» **EXERCISE BRIEF**: Every entry must come back exactly as it was written.

» **RECORDS SUPPLIED**:
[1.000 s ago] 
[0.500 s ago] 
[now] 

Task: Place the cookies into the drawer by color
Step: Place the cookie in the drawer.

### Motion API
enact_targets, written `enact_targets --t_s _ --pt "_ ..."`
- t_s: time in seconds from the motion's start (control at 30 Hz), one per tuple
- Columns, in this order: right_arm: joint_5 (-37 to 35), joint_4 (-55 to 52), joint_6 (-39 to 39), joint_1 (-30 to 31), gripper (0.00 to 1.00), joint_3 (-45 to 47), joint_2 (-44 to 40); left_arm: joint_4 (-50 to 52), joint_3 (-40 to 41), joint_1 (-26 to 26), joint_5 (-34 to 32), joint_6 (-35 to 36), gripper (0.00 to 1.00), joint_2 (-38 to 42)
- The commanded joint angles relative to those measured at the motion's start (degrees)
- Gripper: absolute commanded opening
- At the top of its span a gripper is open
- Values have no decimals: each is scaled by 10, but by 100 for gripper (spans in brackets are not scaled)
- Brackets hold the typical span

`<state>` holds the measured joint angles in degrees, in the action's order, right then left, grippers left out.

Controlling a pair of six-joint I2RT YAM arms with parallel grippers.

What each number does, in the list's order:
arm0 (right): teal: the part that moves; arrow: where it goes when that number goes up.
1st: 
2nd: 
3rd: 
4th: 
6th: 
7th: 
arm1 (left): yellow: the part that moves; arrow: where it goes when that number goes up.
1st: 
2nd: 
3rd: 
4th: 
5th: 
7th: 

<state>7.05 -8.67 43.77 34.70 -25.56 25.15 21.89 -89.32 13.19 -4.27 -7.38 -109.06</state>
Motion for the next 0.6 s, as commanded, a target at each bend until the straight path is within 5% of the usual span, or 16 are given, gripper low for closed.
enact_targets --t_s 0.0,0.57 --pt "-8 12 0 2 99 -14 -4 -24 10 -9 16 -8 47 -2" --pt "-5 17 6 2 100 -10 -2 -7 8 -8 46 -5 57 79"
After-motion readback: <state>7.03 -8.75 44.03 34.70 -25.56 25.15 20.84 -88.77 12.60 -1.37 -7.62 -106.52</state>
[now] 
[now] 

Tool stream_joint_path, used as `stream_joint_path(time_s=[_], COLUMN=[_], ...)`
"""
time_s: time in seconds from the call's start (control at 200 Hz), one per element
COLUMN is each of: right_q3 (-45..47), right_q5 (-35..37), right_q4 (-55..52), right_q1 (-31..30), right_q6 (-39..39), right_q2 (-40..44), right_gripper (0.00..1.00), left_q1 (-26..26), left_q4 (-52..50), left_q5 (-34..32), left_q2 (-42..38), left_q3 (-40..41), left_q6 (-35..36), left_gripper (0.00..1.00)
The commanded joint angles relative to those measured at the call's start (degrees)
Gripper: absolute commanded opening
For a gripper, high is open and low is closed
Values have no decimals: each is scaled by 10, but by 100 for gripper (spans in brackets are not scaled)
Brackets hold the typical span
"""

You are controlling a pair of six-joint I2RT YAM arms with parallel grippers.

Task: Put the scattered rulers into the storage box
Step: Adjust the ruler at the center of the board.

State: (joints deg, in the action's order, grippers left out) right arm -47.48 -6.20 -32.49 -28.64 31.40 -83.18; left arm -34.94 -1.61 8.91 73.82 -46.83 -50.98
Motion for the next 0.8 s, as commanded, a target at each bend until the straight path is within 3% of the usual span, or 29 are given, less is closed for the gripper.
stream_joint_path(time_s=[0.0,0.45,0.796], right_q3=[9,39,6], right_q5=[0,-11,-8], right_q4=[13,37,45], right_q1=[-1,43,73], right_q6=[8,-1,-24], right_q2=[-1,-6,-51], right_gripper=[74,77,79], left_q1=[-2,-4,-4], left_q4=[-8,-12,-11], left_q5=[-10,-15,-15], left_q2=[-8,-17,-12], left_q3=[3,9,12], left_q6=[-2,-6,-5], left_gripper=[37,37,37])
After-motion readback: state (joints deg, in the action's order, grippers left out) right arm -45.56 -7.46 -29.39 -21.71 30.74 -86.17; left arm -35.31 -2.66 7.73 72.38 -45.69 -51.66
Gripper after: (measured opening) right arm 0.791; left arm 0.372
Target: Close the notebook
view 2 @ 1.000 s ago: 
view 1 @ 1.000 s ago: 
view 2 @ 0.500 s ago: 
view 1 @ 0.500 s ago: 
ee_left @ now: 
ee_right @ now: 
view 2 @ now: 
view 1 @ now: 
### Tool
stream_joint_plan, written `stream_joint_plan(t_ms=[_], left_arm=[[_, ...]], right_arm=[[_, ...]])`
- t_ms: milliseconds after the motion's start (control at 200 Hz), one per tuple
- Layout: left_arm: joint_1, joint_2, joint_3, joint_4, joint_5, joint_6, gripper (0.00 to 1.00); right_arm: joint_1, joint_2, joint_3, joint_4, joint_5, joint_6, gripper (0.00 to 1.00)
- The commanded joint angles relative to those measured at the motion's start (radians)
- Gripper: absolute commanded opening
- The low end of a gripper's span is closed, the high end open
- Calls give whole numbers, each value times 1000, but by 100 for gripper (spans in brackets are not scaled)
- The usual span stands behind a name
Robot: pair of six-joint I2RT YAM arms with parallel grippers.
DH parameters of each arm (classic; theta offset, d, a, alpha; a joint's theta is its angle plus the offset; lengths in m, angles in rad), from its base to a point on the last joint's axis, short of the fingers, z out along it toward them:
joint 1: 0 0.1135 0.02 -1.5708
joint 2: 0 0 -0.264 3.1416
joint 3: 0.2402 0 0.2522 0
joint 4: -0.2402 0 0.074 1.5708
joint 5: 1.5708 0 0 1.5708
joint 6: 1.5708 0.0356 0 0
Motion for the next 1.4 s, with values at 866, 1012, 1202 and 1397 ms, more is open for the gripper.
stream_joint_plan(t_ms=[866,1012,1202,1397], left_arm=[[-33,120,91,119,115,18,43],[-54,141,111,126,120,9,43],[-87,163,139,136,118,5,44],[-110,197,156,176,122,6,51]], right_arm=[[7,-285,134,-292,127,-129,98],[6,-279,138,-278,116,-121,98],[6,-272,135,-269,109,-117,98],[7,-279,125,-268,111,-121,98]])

» **REPLY**:
[1.000 s ago] 
[0.500 s ago] 
[now] 

Task: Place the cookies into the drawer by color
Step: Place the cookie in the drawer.

### Motion API
enact_targets, written `enact_targets --t_s _ --pt "_ ..."`
- t_s: time in seconds from the motion's start (control at 30 Hz), one per tuple
- Columns, in this order: right_arm: joint_5 (-37 to 35), joint_4 (-55 to 52), joint_6 (-39 to 39), joint_1 (-30 to 31), gripper (0.00 to 1.00), joint_3 (-45 to 47), joint_2 (-44 to 40); left_arm: joint_4 (-50 to 52), joint_3 (-40 to 41), joint_1 (-26 to 26), joint_5 (-34 to 32), joint_6 (-35 to 36), gripper (0.00 to 1.00), joint_2 (-38 to 42)
- The commanded joint angles relative to those measured at the motion's start (degrees)
- Gripper: absolute commanded opening
- At the top of its span a gripper is open
- Values have no decimals: each is scaled by 10, but by 100 for gripper (spans in brackets are not scaled)
- Brackets hold the typical span

`<state>` holds the measured joint angles in degrees, in the action's order, right then left, grippers left out.

Controlling a pair of six-joint I2RT YAM arms with parallel grippers.

What each number does, in the list's order:
arm0 (right): teal: the part that moves; arrow: where it goes when that number goes up.
1st: 
2nd: 
3rd: 
4th: 
6th: 
7th: 
arm1 (left): yellow: the part that moves; arrow: where it goes when that number goes up.
1st: 
2nd: 
3rd: 
4th: 
5th: 
7th: 

<state>7.05 -8.67 43.77 34.70 -25.56 25.15 21.89 -89.32 13.19 -4.27 -7.38 -109.06</state>
Motion for the next 0.6 s, as commanded, a target at each bend until the straight path is within 5% of the usual span, or 16 are given, gripper low for closed.
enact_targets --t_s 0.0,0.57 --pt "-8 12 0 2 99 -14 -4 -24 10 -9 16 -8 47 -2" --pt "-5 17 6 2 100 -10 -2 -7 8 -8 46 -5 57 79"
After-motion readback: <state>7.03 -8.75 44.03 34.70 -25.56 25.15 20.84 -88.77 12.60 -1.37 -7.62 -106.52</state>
[now] 
[now] 

Tool stream_joint_path, used as `stream_joint_path(time_s=[_], COLUMN=[_], ...)`
"""
time_s: time in seconds from the call's start (control at 200 Hz), one per element
COLUMN is each of: right_q3 (-45..47), right_q5 (-35..37), right_q4 (-55..52), right_q1 (-31..30), right_q6 (-39..39), right_q2 (-40..44), right_gripper (0.00..1.00), left_q1 (-26..26), left_q4 (-52..50), left_q5 (-34..32), left_q2 (-42..38), left_q3 (-40..41), left_q6 (-35..36), left_gripper (0.00..1.00)
The commanded joint angles relative to those measured at the call's start (degrees)
Gripper: absolute commanded opening
For a gripper, high is open and low is closed
Values have no decimals: each is scaled by 10, but by 100 for gripper (spans in brackets are not scaled)
Brackets hold the typical span
"""

You are controlling a pair of six-joint I2RT YAM arms with parallel grippers.

Task: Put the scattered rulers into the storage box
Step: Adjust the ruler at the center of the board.

State: (joints deg, in the action's order, grippers left out) right arm -47.48 -6.20 -32.49 -28.64 31.40 -83.18; left arm -34.94 -1.61 8.91 73.82 -46.83 -50.98
Motion for the next 0.8 s, as commanded, a target at each bend until the straight path is within 3% of the usual span, or 29 are given, less is closed for the gripper.
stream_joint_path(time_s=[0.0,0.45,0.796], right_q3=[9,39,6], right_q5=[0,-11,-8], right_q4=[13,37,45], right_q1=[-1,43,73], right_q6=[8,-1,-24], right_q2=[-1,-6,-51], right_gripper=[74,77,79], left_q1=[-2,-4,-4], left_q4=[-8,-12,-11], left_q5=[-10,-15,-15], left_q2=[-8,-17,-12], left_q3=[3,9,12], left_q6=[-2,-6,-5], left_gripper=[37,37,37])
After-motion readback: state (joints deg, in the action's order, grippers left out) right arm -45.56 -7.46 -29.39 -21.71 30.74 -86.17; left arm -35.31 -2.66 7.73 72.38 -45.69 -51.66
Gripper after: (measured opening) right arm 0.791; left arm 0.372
Target: Close the notebook
view 2 @ 1.000 s ago: 
view 1 @ 1.000 s ago: 
view 2 @ 0.500 s ago: 
view 1 @ 0.500 s ago: 
ee_left @ now: 
ee_right @ now: 
view 2 @ now: 
view 1 @ now: 
### Tool
stream_joint_plan, written `stream_joint_plan(t_ms=[_], left_arm=[[_, ...]], right_arm=[[_, ...]])`
- t_ms: milliseconds after the motion's start (control at 200 Hz), one per tuple
- Layout: left_arm: joint_1, joint_2, joint_3, joint_4, joint_5, joint_6, gripper (0.00 to 1.00); right_arm: joint_1, joint_2, joint_3, joint_4, joint_5, joint_6, gripper (0.00 to 1.00)
- The commanded joint angles relative to those measured at the motion's start (radians)
- Gripper: absolute commanded opening
- The low end of a gripper's span is closed, the high end open
- Calls give whole numbers, each value times 1000, but by 100 for gripper (spans in brackets are not scaled)
- The usual span stands behind a name
Robot: pair of six-joint I2RT YAM arms with parallel grippers.
DH parameters of each arm (classic; theta offset, d, a, alpha; a joint's theta is its angle plus the offset; lengths in m, angles in rad), from its base to a point on the last joint's axis, short of the fingers, z out along it toward them:
joint 1: 0 0.1135 0.02 -1.5708
joint 2: 0 0 -0.264 3.1416
joint 3: 0.2402 0 0.2522 0
joint 4: -0.2402 0 0.074 1.5708
joint 5: 1.5708 0 0 1.5708
joint 6: 1.5708 0.0356 0 0
Motion for the next 1.4 s, with values at 866, 1012, 1202 and 1397 ms, more is open for the gripper.
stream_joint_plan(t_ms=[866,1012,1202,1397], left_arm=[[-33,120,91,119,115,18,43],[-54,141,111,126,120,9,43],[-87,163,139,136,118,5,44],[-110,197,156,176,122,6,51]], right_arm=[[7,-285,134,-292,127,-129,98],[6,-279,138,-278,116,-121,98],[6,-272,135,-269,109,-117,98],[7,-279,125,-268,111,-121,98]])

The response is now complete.